The tool is available in all 24 official EU languages and focuses on the legal and medical domains. The beta version will be released in June 2021, while the final toolkit will be available later in the year for several use cases.
The tool will be downloadable with a fully deployable “docker” and an open-source license. (A docker is a product that wraps around software, ensuring data security and enabling connection with other software without the need for custom APIs.) Once released, users will be able to incorporate the tool into their own processes by building on existing code.
Dual Needs: Transparency and Compliance
The MAPA project arose as a means to address the dilemma: How can public administrators share data across public bodies and borders within the EU while protecting EU citizens’ data?
Manuel Herranz, CEO of Pangeanic, told Slator, “EU administrators suffer from a double mandate. They must be seen to offer transparency in the way data is shared across the EU while also complying with GDPR.”
A tool such as MAPA, which reliably removes personal details in all EU languages, will pave the way for EU administrations to benefit from big data by, for example, sharing large datasets for machine learning purposes. The first major use case, according to Herranz, will be European Complaints Watch, which will be provided with a locally-run data anonymization service per EU country.
Languages Learn From Other Languages
While the pre-beta version was developed within a year of project launch, the MAPA initiative has not been without its challenges. Covid-19 disrupted a plan to focus equally on legal and medical texts. “EU health authorities are already stressed so we’ve ended up focusing more on the legal domain,” Herranz said.

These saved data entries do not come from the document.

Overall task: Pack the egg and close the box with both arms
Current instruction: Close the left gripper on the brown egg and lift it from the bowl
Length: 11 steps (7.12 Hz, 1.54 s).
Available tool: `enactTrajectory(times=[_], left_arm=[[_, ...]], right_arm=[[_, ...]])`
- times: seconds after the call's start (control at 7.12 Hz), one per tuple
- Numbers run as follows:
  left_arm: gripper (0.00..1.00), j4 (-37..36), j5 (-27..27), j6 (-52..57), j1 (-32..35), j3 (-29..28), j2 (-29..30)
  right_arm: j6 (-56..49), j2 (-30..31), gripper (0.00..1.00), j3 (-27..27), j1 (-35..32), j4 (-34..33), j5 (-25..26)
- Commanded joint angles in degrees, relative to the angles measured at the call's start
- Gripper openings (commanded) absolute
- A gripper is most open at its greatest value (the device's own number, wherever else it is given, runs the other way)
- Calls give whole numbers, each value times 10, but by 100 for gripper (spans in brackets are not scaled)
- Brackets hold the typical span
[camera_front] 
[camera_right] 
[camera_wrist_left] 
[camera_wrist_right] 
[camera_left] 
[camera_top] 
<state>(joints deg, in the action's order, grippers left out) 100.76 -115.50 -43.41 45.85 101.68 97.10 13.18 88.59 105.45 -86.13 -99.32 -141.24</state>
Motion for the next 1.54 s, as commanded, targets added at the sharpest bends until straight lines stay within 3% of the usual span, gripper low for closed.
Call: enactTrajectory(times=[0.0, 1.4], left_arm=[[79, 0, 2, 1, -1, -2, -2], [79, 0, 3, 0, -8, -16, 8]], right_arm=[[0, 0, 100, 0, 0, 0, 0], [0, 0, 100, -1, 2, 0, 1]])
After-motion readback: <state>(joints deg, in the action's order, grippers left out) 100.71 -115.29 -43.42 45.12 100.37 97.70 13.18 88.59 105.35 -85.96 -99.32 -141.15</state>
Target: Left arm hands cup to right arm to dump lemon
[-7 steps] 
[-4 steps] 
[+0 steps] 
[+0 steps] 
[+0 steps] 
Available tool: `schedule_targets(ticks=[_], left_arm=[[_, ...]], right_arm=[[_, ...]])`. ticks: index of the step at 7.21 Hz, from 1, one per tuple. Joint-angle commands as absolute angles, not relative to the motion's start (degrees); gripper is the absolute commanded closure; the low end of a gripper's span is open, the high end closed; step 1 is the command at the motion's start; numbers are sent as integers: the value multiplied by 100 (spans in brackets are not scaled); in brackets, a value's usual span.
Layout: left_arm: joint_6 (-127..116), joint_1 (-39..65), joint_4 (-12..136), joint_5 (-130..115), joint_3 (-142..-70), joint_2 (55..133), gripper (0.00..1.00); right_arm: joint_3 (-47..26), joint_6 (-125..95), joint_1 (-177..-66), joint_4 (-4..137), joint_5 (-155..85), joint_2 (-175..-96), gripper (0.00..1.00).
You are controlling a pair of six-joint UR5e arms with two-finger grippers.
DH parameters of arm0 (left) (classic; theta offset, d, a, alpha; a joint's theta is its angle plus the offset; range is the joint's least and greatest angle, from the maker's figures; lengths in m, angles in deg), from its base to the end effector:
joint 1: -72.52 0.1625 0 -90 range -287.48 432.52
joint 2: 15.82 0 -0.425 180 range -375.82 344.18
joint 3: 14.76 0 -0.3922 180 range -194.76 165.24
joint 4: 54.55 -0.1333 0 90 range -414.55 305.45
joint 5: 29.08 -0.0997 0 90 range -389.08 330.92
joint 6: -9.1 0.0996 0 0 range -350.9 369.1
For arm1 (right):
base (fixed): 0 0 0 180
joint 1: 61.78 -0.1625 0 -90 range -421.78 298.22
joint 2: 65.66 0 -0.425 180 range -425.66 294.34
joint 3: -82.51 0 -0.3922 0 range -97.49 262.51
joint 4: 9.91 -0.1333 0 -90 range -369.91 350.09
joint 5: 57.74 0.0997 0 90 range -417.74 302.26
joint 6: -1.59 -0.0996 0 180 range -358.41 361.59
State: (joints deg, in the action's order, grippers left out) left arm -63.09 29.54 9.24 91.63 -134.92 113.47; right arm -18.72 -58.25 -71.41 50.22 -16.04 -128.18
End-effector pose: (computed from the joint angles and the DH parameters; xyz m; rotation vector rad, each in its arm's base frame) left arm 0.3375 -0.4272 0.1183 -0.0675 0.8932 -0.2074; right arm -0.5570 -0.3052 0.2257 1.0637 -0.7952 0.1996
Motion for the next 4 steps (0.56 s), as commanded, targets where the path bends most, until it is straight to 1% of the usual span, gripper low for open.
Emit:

On the plus side, the AI-based tool revealed an intriguing ability: languages can learn from other languages. Herranz explained, “That’s the beauty of neural networks. We found that by mixing everything together in one large multilingual stew, the tool could recognize entities in languages for which it had not been trained.”
The finding gave the MAPA team an advantage. Low resource languages could be trained to a reasonable level of accuracy using general multilingual data, then topped up with targeted data to enhance quality. “Maltese already ran very well when we had no Maltese network; and then by adding Maltese data, we were able to really fine-tune the results,” Herranz added.
So far, reaction to the pre-beta release has been positive. Herranz said, “We’ve received very good comments saying it’s working very well in Latvian, Spanish, and French.”
However, the project is still a work in progress. The MAPA team is shooting for an accuracy target of above 95%; and, while some languages are performing at 98%, others are sitting at around the 89% mark. According to Herranz, “Results are pretty promising in most languages but there is still more work to do.”